Até o ano passado, ele também teve sua arte exposta na Vertente da Canção Nativa, outro grande evento da 1ª Capital Farroupilha, ao ser o criador do troféu distribuído em 2023 aos vencedores do festival de música nativista. Isso, até pouco tempo, era algo inimaginável para o artesão, uma vez que as dificuldades vivenciadas a época, e que ainda existem, já foram maiores. Disso, ele e a mulher não esquecem, afinal, tudo teve início na garagem da casa onde moravam no bairro Vila Nova, o que rendia muito pouco e o levou a cogitar  repetidas vezes em desistir e buscar outra forma de sustento. Isso só não aconteceu devido à persistência e apoio de Sandy com quem é casado há nove anos.
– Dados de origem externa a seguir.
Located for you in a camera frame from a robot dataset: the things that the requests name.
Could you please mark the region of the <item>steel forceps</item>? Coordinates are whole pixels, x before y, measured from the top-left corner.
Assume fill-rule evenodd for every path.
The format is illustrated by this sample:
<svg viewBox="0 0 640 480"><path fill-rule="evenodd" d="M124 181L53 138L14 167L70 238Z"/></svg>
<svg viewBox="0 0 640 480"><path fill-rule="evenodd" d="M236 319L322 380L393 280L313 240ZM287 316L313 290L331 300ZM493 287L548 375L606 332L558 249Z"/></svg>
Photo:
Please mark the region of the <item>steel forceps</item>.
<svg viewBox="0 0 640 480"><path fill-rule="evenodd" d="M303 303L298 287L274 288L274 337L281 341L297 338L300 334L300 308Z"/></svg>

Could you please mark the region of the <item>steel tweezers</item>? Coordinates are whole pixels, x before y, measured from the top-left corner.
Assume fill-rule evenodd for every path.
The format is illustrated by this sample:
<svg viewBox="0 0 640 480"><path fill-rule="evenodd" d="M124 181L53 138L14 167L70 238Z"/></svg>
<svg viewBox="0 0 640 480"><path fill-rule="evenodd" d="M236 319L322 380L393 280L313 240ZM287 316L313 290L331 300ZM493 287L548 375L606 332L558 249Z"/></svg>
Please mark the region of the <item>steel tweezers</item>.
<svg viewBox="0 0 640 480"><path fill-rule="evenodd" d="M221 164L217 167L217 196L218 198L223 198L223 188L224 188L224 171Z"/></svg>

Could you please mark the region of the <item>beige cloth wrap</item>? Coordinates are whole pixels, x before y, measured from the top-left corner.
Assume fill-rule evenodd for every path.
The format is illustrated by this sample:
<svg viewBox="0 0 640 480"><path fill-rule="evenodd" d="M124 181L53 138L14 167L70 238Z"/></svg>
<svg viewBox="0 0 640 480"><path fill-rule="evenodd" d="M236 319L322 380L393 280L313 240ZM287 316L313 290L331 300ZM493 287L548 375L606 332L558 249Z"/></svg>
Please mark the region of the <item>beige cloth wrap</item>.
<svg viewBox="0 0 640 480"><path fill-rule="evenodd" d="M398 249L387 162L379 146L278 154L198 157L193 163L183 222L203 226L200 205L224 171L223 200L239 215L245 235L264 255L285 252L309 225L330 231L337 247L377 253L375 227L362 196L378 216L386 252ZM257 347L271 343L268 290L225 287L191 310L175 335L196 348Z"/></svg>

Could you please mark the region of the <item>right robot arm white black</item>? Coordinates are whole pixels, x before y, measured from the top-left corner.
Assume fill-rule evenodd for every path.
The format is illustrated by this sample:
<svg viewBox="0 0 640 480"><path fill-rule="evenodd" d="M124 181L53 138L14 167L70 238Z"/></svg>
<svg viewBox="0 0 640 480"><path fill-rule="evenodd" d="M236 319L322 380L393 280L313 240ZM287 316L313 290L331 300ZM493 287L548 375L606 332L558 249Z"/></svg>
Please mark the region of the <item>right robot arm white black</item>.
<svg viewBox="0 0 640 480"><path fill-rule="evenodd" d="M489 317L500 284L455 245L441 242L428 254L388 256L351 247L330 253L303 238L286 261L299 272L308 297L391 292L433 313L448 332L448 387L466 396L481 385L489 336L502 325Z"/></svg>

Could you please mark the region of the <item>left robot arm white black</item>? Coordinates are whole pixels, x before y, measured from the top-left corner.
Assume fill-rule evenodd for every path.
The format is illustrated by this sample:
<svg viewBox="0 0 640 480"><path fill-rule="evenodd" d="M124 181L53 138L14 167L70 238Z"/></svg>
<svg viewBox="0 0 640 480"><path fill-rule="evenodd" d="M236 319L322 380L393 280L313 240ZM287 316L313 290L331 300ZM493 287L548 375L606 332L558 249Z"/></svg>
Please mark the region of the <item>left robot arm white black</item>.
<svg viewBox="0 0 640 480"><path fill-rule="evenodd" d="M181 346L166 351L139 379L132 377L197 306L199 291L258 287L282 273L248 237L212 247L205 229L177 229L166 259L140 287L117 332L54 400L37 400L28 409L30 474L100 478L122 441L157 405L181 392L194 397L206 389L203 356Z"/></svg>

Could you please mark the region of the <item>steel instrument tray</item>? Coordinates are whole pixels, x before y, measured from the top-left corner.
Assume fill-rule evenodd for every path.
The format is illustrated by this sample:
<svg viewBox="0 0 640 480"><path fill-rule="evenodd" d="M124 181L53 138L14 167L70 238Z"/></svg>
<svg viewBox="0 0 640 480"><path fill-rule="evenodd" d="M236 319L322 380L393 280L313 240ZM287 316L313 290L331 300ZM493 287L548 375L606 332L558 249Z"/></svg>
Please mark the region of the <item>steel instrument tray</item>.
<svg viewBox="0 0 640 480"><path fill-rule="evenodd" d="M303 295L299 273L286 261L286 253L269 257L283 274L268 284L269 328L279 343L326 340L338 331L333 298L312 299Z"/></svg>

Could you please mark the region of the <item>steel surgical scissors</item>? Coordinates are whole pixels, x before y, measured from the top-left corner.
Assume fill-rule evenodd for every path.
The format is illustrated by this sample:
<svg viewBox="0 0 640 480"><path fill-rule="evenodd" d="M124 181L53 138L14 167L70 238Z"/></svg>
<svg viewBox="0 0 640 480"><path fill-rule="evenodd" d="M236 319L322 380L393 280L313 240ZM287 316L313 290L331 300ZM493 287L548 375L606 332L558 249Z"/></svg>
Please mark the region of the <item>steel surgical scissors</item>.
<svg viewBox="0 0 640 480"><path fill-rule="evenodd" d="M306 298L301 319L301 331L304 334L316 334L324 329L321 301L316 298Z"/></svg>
Faz pouco mais de três anos que eu tornei a insistir em atuar como marceneiro, o que já havia feito em 2011, mas por algumas razões precisei interromper o projeto. No retorno, em 2020, tinha apenas a intenção de fazer consertos nos móveis da vizinhança, já que possuía só duas máquinas. Assim, o que entrava de dinheiro não era suficiente para nos manter, inclusive, a energia elétrica foi cortada algumas vezes por falta de pagamento. Para que eu não desistisse, foi essencial o apoio da Sandy, que conseguiu um emprego em um mercado e, então, me disse: “Márcio: todo o dinheiro do meu salário será usado para pagar as contas da casa e para comprar comida. Tudo que tu ganhar com a marcenaria, investe em ferramentas para continuar trabalhando”, recorda, para após, reconhecer: “Minha esposa, que também é meu braço direito e o cérebro da Rústicos, foi um divisor de águas em todas as minhas futuras decisões”.
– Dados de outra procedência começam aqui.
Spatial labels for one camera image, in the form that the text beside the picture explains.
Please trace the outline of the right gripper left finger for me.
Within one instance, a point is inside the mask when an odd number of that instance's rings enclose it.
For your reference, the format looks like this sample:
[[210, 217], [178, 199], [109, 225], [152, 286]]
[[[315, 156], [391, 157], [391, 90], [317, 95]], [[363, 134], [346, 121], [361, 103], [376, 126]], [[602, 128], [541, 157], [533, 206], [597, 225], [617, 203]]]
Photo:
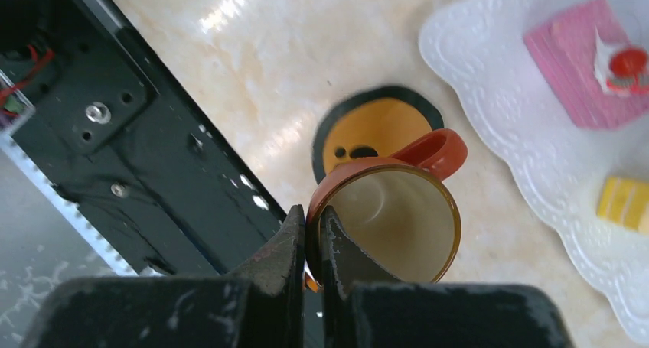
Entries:
[[225, 275], [98, 277], [52, 291], [24, 347], [300, 347], [305, 215]]

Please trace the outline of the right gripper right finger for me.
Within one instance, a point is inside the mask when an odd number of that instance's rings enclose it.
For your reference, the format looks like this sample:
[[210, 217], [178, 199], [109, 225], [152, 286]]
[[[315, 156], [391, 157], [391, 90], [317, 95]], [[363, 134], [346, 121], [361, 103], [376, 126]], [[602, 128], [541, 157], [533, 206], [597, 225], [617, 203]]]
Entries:
[[320, 218], [328, 347], [571, 347], [557, 306], [530, 285], [409, 283]]

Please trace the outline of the small orange-rimmed mug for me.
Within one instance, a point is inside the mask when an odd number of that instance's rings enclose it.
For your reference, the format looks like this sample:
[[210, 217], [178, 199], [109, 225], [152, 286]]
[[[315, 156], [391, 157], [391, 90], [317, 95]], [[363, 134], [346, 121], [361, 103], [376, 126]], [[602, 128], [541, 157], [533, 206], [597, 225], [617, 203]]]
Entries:
[[343, 230], [396, 278], [437, 282], [461, 240], [461, 217], [444, 179], [466, 161], [468, 148], [450, 128], [433, 130], [388, 157], [338, 165], [311, 196], [305, 261], [313, 291], [323, 284], [320, 217], [332, 206]]

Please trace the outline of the black orange round coaster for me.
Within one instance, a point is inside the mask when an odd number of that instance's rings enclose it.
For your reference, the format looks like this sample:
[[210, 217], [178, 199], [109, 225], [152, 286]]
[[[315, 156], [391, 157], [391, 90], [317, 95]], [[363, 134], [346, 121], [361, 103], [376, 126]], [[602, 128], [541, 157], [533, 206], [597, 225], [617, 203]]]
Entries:
[[355, 93], [319, 124], [311, 164], [319, 183], [337, 166], [359, 158], [386, 157], [445, 126], [440, 111], [413, 89], [379, 86]]

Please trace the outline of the yellow white cake toy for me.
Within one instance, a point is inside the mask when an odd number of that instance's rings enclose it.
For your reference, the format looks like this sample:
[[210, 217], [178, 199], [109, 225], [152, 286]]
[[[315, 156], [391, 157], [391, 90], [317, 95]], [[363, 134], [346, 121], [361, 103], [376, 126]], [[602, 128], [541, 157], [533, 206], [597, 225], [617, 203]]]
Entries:
[[599, 218], [648, 235], [648, 183], [626, 177], [608, 177], [596, 214]]

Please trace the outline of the pink cake toy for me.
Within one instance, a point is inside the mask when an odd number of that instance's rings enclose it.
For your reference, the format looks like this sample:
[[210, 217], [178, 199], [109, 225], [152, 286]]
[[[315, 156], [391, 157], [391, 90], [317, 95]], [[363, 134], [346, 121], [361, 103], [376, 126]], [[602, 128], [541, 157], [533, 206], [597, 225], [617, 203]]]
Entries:
[[631, 41], [608, 0], [560, 11], [523, 42], [576, 126], [614, 129], [648, 112], [648, 49]]

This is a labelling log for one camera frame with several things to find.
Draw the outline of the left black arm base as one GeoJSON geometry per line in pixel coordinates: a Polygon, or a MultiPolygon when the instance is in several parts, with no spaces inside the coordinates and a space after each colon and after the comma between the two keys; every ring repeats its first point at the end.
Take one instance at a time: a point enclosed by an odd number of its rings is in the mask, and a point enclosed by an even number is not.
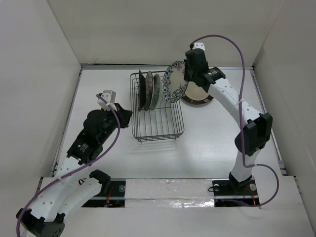
{"type": "Polygon", "coordinates": [[[109,188],[102,186],[99,194],[88,200],[82,207],[120,208],[125,207],[125,179],[112,179],[109,188]]]}

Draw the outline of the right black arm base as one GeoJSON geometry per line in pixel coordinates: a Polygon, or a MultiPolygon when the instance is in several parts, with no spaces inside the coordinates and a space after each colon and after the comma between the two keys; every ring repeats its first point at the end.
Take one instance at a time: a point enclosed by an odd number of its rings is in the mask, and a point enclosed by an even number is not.
{"type": "MultiPolygon", "coordinates": [[[[233,189],[230,186],[230,181],[228,179],[219,179],[219,180],[213,180],[211,187],[208,188],[208,191],[213,193],[213,195],[217,196],[241,196],[246,194],[251,195],[258,195],[257,187],[254,179],[251,179],[248,184],[246,184],[244,187],[241,187],[239,189],[233,189]]],[[[215,207],[235,207],[235,206],[242,206],[242,202],[246,203],[247,205],[254,206],[260,204],[260,201],[255,201],[255,199],[251,200],[243,200],[243,201],[237,201],[232,199],[222,199],[220,201],[215,200],[215,207]]]]}

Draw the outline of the black striped rim plate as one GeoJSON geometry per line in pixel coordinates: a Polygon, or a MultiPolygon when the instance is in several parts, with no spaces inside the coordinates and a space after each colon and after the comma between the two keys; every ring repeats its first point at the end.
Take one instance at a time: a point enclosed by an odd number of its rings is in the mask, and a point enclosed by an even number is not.
{"type": "Polygon", "coordinates": [[[213,97],[204,91],[202,87],[194,82],[189,82],[187,89],[182,97],[191,105],[204,105],[213,100],[213,97]]]}

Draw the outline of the tree pattern cream plate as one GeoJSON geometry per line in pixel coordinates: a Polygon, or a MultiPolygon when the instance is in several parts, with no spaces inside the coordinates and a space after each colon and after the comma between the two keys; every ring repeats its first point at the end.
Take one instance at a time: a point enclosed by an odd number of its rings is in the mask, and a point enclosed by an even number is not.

A esposa lembra que foram momentos difíceis, mas que também já havia passado por alguns desde a infância. “Minha minha mãe me criou sozinha e, mesmo que nunca tenhamos passado fome, enfrentamos algumas dificuldades na vida. Por isso, eu, que acho o Márcio muito talentoso, não tive dúvidas e, mesmo diante das batalhas que enfrentamos, mantive a fé em Deus, o estimulando para sempre continuar. Ainda estamos longe de atingirmos todos os nossos objetivos, mas entendo que a fase mais complicada ficou pra trás”, disse Sandy.
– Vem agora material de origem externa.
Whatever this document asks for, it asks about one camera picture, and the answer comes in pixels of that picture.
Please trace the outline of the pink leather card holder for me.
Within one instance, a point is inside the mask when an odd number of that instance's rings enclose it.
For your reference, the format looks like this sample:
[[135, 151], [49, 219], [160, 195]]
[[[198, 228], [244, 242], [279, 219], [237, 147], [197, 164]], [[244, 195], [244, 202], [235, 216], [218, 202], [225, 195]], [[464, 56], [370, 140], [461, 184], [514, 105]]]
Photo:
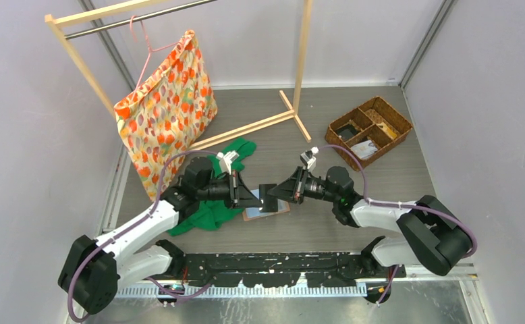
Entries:
[[259, 188], [253, 193], [262, 203], [261, 207], [251, 207], [244, 210], [242, 213], [244, 221], [252, 221], [255, 219], [278, 215], [290, 211], [289, 204], [284, 200], [279, 200], [274, 196], [268, 196], [267, 192], [275, 184], [260, 184]]

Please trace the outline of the woven wicker divided basket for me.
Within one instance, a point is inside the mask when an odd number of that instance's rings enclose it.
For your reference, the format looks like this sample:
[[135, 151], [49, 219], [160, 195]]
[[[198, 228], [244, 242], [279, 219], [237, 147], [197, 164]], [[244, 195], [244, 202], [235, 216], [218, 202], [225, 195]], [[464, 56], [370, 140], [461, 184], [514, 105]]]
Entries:
[[[376, 123], [381, 122], [385, 122], [394, 132], [398, 133], [398, 137], [395, 140], [390, 139], [376, 126]], [[344, 142], [335, 131], [346, 124], [352, 124], [360, 128], [360, 132], [349, 141]], [[332, 121], [327, 126], [325, 140], [328, 144], [338, 145], [348, 150], [350, 153], [346, 153], [339, 148], [335, 151], [353, 170], [359, 171], [361, 167], [369, 166], [402, 143], [412, 130], [413, 125], [408, 119], [384, 98], [376, 96]], [[369, 159], [361, 160], [352, 152], [351, 146], [365, 140], [372, 140], [376, 144], [378, 151]]]

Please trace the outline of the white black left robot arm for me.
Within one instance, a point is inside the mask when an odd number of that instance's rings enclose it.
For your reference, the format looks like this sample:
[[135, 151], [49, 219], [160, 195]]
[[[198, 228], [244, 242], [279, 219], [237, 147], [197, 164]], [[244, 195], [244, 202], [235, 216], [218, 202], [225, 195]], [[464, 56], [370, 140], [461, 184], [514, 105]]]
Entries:
[[212, 161], [205, 157], [205, 151], [201, 153], [176, 182], [131, 221], [95, 239], [83, 235], [72, 243], [57, 280], [67, 294], [71, 320], [85, 320], [74, 313], [75, 305], [87, 315], [95, 315], [119, 290], [146, 277], [162, 274], [167, 279], [178, 278], [185, 262], [185, 254], [178, 247], [161, 241], [145, 251], [141, 248], [195, 214], [201, 202], [221, 201], [227, 209], [261, 207], [261, 201], [232, 166], [239, 157], [236, 151], [215, 155], [221, 175], [214, 174]]

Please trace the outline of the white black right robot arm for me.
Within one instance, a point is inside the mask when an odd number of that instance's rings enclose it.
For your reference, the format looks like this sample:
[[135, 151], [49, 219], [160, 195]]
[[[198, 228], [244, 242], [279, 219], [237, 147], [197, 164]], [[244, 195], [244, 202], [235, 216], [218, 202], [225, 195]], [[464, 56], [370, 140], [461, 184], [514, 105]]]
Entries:
[[324, 178], [298, 167], [267, 194], [296, 204], [305, 198], [327, 201], [342, 225], [397, 233], [396, 238], [375, 238], [360, 252], [362, 270], [371, 277], [399, 265], [422, 265], [444, 276], [476, 250], [474, 235], [436, 197], [425, 195], [412, 202], [373, 200], [355, 191], [344, 167], [329, 168]]

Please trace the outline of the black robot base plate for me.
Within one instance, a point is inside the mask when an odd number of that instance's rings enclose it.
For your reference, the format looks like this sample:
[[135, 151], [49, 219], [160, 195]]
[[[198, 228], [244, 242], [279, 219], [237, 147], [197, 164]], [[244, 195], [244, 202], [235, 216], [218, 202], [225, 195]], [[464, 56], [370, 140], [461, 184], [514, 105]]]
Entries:
[[357, 279], [387, 281], [388, 268], [366, 265], [360, 254], [351, 252], [282, 253], [193, 253], [176, 274], [153, 275], [156, 280], [185, 281], [195, 287], [218, 288], [292, 287], [301, 278], [310, 288], [350, 287]]
Marques descobriu o talento para o ofício em 1998 ao talhar na madeira número usados na identificação dos endereços de residências, o que fez para conseguir o dinheiro e pagar o aluguel. Ele afirma que criar peças artesanais é sim um dom, mas a tecnologia colabora e muito em tudo que faz.

“O que sei fazer aprendi sozinho, mas confesso: o suporte fornecido pela internet, onde você pode assistir tutoriais que te permitem criar ou, por outra, melhorar o que você vê nos vídeos à disposição, tem me ajudado muito na confecção de tudo que faço e nos fornece o sustento necessário”, conclui.